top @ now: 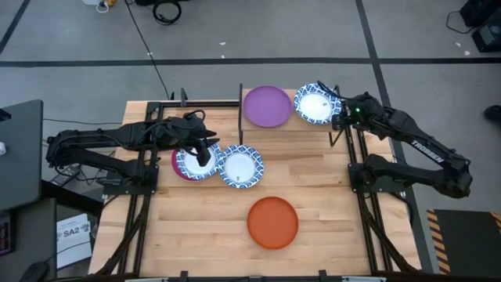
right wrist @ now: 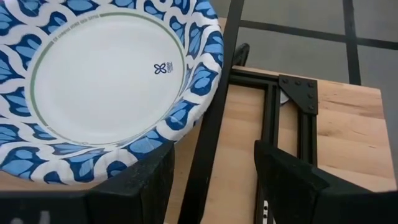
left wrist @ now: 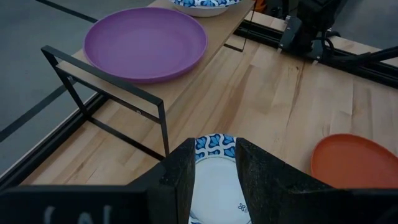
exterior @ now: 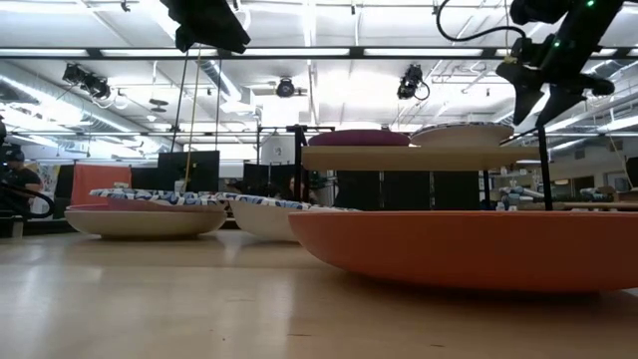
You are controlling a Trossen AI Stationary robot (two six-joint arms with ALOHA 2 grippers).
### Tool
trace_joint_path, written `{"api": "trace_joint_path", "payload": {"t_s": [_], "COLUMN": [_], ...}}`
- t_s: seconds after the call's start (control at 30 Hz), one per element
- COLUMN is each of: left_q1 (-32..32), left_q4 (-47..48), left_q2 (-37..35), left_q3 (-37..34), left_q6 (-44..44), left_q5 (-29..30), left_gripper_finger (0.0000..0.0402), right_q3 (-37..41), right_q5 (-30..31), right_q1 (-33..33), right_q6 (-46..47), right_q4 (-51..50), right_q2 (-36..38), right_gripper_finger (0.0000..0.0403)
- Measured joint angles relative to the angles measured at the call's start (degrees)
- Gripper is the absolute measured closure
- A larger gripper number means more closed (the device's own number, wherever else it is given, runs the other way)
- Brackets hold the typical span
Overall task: Place and stack plates onto a shelf
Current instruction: Stack the white patterned bowl on top of the white patterned bowl on the shelf
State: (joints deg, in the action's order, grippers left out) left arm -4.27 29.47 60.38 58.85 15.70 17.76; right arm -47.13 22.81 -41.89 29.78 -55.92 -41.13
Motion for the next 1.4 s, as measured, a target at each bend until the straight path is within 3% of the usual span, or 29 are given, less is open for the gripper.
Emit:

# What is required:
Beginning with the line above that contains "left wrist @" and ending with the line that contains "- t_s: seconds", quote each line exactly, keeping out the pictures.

# Solved exercise:
left wrist @ now: 
exterior @ now: 
You are controlling a Trossen AI Stationary robot (two six-joint arms with ALOHA 2 grippers).
### Tool
trace_joint_path, written `{"api": "trace_joint_path", "payload": {"t_s": [_], "COLUMN": [_], ...}}`
- t_s: seconds after the call's start (control at 30 Hz), one per element

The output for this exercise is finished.